According to a broad formal report released Thursday, there is absolutely no way this is going to be on the final. (Right?)
The sweeping study discovered that there is exactly a zero percent chance that this material will appear on the class’ final, a finding that was discovered with a 0.0 percent margin of error (probably).
Lead author of the study, sophomore chemistry major Anthony Powell, explained that the findings of the study indicated that there was, “like, a zero percent correlation between finals and this topic, bro. None at all.” (I mean, probably not, right?)
Moreover, the study indicated that it was highly unlikely that any of the material contained in this chapter would be included in this class’ final exam. “This ain’t the important stuff. They just throw it in to confuse us, bro,” Powell explained (with dubious accuracy).

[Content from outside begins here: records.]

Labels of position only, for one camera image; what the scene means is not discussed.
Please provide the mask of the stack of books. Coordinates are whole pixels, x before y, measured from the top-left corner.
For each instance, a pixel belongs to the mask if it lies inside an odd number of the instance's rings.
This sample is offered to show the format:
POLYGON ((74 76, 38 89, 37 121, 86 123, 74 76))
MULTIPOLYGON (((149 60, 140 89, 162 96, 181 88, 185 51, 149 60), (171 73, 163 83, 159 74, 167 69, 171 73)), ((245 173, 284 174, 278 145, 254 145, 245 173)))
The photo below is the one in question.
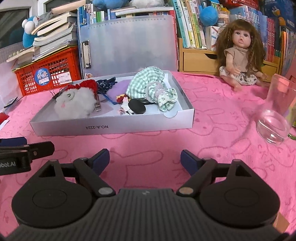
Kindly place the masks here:
POLYGON ((39 16, 38 25, 32 32, 32 35, 37 35, 32 47, 23 47, 11 53, 6 62, 17 60, 20 65, 38 60, 63 47, 76 45, 77 9, 84 5, 86 1, 72 1, 39 16))

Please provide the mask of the clear glass mug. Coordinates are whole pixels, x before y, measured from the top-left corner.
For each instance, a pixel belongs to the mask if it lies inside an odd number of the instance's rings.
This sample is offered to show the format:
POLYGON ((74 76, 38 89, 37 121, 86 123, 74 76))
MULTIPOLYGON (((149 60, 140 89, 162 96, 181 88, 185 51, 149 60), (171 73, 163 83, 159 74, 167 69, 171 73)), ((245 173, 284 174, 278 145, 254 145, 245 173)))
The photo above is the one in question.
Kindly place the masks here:
POLYGON ((268 143, 279 145, 295 122, 295 82, 275 74, 258 114, 256 130, 268 143))

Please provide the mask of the dark blue patterned cloth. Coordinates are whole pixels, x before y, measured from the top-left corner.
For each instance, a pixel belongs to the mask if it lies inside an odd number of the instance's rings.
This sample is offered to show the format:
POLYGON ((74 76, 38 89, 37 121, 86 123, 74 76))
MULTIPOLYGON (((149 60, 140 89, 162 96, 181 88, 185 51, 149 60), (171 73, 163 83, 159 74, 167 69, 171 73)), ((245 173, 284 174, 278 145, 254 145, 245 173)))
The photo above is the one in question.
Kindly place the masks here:
POLYGON ((97 80, 97 93, 98 94, 106 94, 108 90, 112 89, 112 87, 117 83, 116 77, 112 77, 110 79, 102 79, 97 80))

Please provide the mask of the small blue plush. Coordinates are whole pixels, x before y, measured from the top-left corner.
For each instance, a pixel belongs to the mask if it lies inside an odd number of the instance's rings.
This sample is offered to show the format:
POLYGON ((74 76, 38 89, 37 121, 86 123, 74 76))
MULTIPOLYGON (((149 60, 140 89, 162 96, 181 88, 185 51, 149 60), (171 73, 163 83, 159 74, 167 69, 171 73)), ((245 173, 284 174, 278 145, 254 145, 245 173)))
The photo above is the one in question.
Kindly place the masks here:
POLYGON ((93 0, 92 3, 99 9, 117 9, 127 5, 129 0, 93 0))

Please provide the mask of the pink white bunny plush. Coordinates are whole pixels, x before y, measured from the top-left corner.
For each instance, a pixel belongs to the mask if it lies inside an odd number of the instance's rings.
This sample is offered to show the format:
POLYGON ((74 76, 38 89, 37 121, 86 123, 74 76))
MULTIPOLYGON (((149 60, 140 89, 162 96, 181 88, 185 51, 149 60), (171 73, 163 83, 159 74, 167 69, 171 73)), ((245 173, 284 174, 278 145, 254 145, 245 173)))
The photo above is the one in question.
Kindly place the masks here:
POLYGON ((164 0, 131 0, 128 3, 129 6, 133 6, 137 9, 141 8, 151 8, 158 6, 165 6, 164 0))

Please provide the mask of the purple fluffy plush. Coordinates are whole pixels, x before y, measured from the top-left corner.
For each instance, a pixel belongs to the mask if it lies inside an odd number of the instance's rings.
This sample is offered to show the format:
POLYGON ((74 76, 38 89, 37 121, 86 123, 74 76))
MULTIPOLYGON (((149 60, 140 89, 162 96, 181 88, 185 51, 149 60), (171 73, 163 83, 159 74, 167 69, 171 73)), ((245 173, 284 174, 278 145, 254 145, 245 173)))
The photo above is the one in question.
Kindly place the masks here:
POLYGON ((113 102, 117 102, 116 98, 122 94, 126 93, 126 90, 130 84, 130 79, 122 80, 112 86, 110 90, 107 91, 106 96, 113 102))

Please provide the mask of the blue white cat plush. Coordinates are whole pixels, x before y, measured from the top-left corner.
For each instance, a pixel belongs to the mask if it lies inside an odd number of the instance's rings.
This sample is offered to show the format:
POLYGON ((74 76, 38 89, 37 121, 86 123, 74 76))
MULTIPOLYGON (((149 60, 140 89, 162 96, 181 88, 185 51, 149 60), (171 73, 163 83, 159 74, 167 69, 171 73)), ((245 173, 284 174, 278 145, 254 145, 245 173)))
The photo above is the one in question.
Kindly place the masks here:
POLYGON ((34 39, 37 35, 32 35, 33 30, 38 25, 38 17, 32 16, 28 19, 24 19, 22 22, 23 32, 23 47, 30 48, 33 45, 34 39))

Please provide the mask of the white fluffy plush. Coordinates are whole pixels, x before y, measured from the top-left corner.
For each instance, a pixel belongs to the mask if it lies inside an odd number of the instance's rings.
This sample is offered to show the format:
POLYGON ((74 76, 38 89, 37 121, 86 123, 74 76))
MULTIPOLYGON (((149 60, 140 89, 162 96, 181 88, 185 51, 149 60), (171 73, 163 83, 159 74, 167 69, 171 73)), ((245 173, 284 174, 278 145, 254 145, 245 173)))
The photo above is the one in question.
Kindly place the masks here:
POLYGON ((95 110, 96 102, 92 89, 68 89, 56 98, 54 110, 61 120, 86 118, 95 110))

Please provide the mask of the brown haired baby doll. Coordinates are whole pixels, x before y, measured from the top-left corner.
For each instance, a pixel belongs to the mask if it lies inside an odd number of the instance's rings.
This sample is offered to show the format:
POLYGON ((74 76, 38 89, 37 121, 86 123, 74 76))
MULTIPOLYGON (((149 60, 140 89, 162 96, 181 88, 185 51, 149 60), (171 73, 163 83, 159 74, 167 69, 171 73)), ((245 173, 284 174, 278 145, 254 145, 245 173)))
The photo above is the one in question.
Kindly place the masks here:
POLYGON ((219 76, 234 91, 243 86, 268 86, 267 75, 261 71, 265 50, 251 23, 238 19, 224 27, 216 40, 216 54, 219 76))

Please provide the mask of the black round hair accessory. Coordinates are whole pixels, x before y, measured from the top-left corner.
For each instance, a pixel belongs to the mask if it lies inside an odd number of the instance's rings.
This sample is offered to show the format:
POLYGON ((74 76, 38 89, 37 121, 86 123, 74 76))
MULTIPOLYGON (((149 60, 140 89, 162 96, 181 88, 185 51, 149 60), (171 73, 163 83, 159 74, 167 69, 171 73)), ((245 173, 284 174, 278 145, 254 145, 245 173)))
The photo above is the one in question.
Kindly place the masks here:
POLYGON ((146 111, 144 103, 142 103, 138 99, 131 99, 128 102, 128 107, 131 111, 133 111, 135 114, 144 114, 146 111))

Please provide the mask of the wooden drawer organizer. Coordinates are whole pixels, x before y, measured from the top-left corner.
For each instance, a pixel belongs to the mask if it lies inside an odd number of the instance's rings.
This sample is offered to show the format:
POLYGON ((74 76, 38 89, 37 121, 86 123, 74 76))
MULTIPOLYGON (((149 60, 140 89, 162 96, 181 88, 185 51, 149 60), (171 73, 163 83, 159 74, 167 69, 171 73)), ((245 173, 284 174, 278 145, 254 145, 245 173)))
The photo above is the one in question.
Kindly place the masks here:
MULTIPOLYGON (((179 71, 195 74, 219 76, 217 55, 214 51, 184 48, 181 38, 178 39, 179 71)), ((264 60, 262 72, 267 75, 265 82, 270 82, 274 74, 280 70, 280 57, 274 56, 273 62, 264 60)))

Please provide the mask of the black binder clip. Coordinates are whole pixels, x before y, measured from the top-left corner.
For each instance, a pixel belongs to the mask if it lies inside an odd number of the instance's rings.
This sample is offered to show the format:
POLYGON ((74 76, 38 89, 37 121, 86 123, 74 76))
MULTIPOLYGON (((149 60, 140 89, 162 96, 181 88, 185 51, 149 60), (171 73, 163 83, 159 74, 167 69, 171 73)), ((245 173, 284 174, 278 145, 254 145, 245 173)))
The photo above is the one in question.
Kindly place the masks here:
POLYGON ((59 90, 57 90, 57 92, 55 92, 55 89, 50 90, 52 99, 57 99, 57 97, 59 97, 64 92, 64 90, 64 88, 60 88, 59 90))

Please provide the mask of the blue cardboard box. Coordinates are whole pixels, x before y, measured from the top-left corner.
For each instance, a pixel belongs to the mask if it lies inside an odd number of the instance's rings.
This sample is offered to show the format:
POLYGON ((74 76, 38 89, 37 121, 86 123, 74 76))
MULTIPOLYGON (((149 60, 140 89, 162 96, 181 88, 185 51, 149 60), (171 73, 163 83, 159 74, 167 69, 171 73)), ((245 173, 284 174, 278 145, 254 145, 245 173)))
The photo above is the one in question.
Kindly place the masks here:
POLYGON ((276 18, 281 26, 295 30, 295 1, 265 0, 260 4, 266 16, 276 18))

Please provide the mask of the green checkered doll dress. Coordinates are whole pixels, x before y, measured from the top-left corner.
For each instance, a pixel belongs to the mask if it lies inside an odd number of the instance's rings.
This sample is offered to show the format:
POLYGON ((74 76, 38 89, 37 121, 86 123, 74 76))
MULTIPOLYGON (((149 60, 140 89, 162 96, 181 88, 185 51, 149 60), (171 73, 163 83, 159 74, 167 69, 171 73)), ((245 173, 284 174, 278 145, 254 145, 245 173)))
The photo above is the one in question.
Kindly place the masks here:
POLYGON ((158 105, 159 111, 170 111, 178 100, 177 90, 167 87, 165 73, 156 66, 144 68, 130 81, 125 94, 143 103, 158 105))

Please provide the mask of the red knitted bow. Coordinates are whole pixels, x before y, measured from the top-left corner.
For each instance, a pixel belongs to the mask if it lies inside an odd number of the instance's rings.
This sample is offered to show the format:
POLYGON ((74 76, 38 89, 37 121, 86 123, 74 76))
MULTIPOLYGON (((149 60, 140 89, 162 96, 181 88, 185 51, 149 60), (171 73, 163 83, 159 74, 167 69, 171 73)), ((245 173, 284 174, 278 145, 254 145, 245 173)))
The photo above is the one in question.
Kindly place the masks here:
POLYGON ((97 85, 97 82, 94 79, 87 79, 87 80, 82 81, 79 84, 69 84, 65 88, 65 90, 80 89, 82 87, 91 89, 93 91, 94 95, 96 95, 97 92, 98 92, 98 85, 97 85))

The report was able to conclude with absolute certainty that none of the most difficult material from the class’ textbook, class presentations or lectures would appear on the final (yeah, right).
When interviewed about his motivation for conducting the study, Powell explained that his professor, Susan Patterson, was significantly “overhyping” the exam.
“She insists that we need to study for this thing. Nah, bro. There’s no way this sucker is going to be that bad, dude,” reported the lead researcher and educational analyst (and future college dropout).
“There’s no need to worry, y’all. There’s absolutely no chance of this coming back to bite us.” (Right?)